- What you will do: Reproduce the data below word for word.
◇ ◇ ◇ ◇
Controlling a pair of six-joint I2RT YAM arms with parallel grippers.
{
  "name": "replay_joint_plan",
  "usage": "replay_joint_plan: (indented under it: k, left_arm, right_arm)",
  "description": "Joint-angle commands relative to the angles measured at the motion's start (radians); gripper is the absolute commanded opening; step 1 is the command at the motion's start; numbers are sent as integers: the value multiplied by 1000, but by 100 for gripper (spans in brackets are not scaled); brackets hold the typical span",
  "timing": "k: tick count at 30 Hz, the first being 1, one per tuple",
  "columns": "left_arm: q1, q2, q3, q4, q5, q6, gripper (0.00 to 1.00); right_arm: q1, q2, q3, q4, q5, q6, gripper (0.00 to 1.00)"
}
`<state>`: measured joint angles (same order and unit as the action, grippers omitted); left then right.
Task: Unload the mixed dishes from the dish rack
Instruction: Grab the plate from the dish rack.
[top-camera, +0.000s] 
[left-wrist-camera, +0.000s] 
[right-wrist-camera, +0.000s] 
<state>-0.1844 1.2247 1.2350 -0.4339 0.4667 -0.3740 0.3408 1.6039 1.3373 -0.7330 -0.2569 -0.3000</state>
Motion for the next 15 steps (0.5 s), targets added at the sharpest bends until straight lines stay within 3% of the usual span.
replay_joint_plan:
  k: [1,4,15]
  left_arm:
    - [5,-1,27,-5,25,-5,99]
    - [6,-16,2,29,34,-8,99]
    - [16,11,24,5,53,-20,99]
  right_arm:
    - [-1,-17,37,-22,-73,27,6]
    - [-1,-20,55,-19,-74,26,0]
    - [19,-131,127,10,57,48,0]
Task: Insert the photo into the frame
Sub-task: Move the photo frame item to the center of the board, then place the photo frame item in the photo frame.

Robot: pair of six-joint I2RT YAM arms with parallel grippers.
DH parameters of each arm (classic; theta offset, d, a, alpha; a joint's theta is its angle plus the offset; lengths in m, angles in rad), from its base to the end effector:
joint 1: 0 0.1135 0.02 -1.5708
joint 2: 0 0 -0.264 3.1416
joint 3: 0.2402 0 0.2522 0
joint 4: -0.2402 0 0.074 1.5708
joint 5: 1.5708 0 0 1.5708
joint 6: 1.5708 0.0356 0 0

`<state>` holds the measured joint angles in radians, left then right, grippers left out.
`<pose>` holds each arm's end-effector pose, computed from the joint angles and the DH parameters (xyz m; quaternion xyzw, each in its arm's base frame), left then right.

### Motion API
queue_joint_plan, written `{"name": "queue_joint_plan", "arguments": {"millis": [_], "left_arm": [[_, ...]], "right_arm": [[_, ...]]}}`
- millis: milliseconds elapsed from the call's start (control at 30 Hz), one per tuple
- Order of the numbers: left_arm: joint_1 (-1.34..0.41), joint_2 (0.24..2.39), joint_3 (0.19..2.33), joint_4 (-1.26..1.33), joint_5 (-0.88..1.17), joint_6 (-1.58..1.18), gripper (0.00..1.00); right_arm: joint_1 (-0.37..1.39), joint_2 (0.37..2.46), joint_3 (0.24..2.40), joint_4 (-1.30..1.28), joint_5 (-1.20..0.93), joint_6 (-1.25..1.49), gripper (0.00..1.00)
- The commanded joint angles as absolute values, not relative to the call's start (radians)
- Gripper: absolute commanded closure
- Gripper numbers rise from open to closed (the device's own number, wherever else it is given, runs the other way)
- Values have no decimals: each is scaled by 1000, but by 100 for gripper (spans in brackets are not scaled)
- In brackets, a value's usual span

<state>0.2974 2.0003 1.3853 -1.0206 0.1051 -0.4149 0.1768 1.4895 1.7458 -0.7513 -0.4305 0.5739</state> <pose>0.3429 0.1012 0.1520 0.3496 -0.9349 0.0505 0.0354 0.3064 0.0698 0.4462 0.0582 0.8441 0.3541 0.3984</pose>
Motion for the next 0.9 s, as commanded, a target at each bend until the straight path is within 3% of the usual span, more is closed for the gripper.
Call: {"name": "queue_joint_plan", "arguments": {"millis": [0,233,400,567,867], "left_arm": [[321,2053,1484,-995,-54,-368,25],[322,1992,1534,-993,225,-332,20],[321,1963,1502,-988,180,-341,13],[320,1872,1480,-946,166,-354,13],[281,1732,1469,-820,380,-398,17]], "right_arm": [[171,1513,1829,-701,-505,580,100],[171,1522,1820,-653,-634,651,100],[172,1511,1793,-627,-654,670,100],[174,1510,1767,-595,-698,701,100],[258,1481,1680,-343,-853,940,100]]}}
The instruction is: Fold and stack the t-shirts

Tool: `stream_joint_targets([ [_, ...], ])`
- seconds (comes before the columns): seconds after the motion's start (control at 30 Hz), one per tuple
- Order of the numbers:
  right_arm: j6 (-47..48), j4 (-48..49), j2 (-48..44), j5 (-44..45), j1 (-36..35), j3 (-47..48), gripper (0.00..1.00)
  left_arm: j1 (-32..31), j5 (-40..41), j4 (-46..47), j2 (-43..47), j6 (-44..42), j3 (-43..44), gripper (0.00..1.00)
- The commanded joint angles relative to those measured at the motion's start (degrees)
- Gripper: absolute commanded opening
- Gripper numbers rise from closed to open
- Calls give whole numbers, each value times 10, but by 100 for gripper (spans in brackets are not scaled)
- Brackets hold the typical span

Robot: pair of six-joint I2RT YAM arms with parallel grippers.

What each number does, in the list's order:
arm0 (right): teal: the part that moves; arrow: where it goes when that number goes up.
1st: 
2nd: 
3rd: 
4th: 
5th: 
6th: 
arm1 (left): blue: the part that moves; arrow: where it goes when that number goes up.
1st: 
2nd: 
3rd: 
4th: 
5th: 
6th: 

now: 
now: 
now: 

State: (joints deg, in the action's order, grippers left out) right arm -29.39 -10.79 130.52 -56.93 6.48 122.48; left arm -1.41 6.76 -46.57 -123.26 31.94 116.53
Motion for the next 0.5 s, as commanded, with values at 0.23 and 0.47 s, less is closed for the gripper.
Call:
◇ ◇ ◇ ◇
- Result of this task:
Controlling a pair of six-joint I2RT YAM arms with parallel grippers.
{
  "name": "replay_joint_plan",
  "usage": "replay_joint_plan: (indented under it: k, left_arm, right_arm)",
  "description": "Joint-angle commands relative to the angles measured at the motion's start (radians); gripper is the absolute commanded opening; step 1 is the command at the motion's start; numbers are sent as integers: the value multiplied by 1000, but by 100 for gripper (spans in brackets are not scaled); brackets hold the typical span",
  "timing": "k: tick count at 30 Hz, the first being 1, one per tuple",
  "columns": "left_arm: q1, q2, q3, q4, q5, q6, gripper (0.00 to 1.00); right_arm: q1, q2, q3, q4, q5, q6, gripper (0.00 to 1.00)"
}
`<state>`: measured joint angles (same order and unit as the action, grippers omitted); left then right.
Task: Unload the mixed dishes from the dish rack
Instruction: Grab the plate from the dish rack.
[top-camera, +0.000s] 
[left-wrist-camera, +0.000s] 
[right-wrist-camera, +0.000s] 
<state>-0.1844 1.2247 1.2350 -0.4339 0.4667 -0.3740 0.3408 1.6039 1.3373 -0.7330 -0.2569 -0.3000</state>
Motion for the next 15 steps (0.5 s), targets added at the sharpest bends until straight lines stay within 3% of the usual span.
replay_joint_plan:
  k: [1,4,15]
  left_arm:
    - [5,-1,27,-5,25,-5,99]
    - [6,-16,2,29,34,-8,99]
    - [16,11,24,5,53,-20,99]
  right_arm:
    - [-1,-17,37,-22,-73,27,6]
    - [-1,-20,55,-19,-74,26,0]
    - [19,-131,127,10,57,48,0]
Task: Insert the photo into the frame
Sub-task: Move the photo frame item to the center of the board, then place the photo frame item in the photo frame.

Robot: pair of six-joint I2RT YAM arms with parallel grippers.
DH parameters of each arm (classic; theta offset, d, a, alpha; a joint's theta is its angle plus the offset; lengths in m, angles in rad), from its base to the end effector:
joint 1: 0 0.1135 0.02 -1.5708
joint 2: 0 0 -0.264 3.1416
joint 3: 0.2402 0 0.2522 0
joint 4: -0.2402 0 0.074 1.5708
joint 5: 1.5708 0 0 1.5708
joint 6: 1.5708 0.0356 0 0

`<state>` holds the measured joint angles in radians, left then right, grippers left out.
`<pose>` holds each arm's end-effector pose, computed from the joint angles and the DH parameters (xyz m; quaternion xyzw, each in its arm's base frame), left then right.

### Motion API
queue_joint_plan, written `{"name": "queue_joint_plan", "arguments": {"millis": [_], "left_arm": [[_, ...]], "right_arm": [[_, ...]]}}`
- millis: milliseconds elapsed from the call's start (control at 30 Hz), one per tuple
- Order of the numbers: left_arm: joint_1 (-1.34..0.41), joint_2 (0.24..2.39), joint_3 (0.19..2.33), joint_4 (-1.26..1.33), joint_5 (-0.88..1.17), joint_6 (-1.58..1.18), gripper (0.00..1.00); right_arm: joint_1 (-0.37..1.39), joint_2 (0.37..2.46), joint_3 (0.24..2.40), joint_4 (-1.30..1.28), joint_5 (-1.20..0.93), joint_6 (-1.25..1.49), gripper (0.00..1.00)
- The commanded joint angles as absolute values, not relative to the call's start (radians)
- Gripper: absolute commanded closure
- Gripper numbers rise from open to closed (the device's own number, wherever else it is given, runs the other way)
- Values have no decimals: each is scaled by 1000, but by 100 for gripper (spans in brackets are not scaled)
- In brackets, a value's usual span

<state>0.2974 2.0003 1.3853 -1.0206 0.1051 -0.4149 0.1768 1.4895 1.7458 -0.7513 -0.4305 0.5739</state> <pose>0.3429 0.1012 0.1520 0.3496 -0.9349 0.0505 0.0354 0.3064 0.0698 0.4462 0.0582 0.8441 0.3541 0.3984</pose>
Motion for the next 0.9 s, as commanded, a target at each bend until the straight path is within 3% of the usual span, more is closed for the gripper.
Call: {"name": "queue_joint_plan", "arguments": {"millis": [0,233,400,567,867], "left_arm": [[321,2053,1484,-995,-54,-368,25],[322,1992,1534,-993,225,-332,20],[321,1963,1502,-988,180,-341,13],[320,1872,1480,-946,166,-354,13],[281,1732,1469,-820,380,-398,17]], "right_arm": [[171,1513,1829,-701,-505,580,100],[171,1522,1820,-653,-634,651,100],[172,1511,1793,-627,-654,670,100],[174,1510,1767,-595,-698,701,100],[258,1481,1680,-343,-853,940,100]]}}
The instruction is: Fold and stack the t-shirts

Tool: `stream_joint_targets([ [_, ...], ])`
- seconds (comes before the columns): seconds after the motion's start (control at 30 Hz), one per tuple
- Order of the numbers:
  right_arm: j6 (-47..48), j4 (-48..49), j2 (-48..44), j5 (-44..45), j1 (-36..35), j3 (-47..48), gripper (0.00..1.00)
  left_arm: j1 (-32..31), j5 (-40..41), j4 (-46..47), j2 (-43..47), j6 (-44..42), j3 (-43..44), gripper (0.00..1.00)
- The commanded joint angles relative to those measured at the motion's start (degrees)
- Gripper: absolute commanded opening
- Gripper numbers rise from closed to open
- Calls give whole numbers, each value times 10, but by 100 for gripper (spans in brackets are not scaled)
- Brackets hold the typical span

Robot: pair of six-joint I2RT YAM arms with parallel grippers.

What each number does, in the list's order:
arm0 (right): teal: the part that moves; arrow: where it goes when that number goes up.
1st: 
2nd: 
3rd: 
4th: 
5th: 
6th: 
arm1 (left): blue: the part that moves; arrow: where it goes when that number goes up.
1st: 
2nd: 
3rd: 
4th: 
5th: 
6th: 

now: 
now: 
now: 

State: (joints deg, in the action's order, grippers left out) right arm -29.39 -10.79 130.52 -56.93 6.48 122.48; left arm -1.41 6.76 -46.57 -123.26 31.94 116.53
Motion for the next 0.5 s, as commanded, with values at 0.23 and 0.47 s, less is closed for the gripper.
Call:

There is no more to the answer.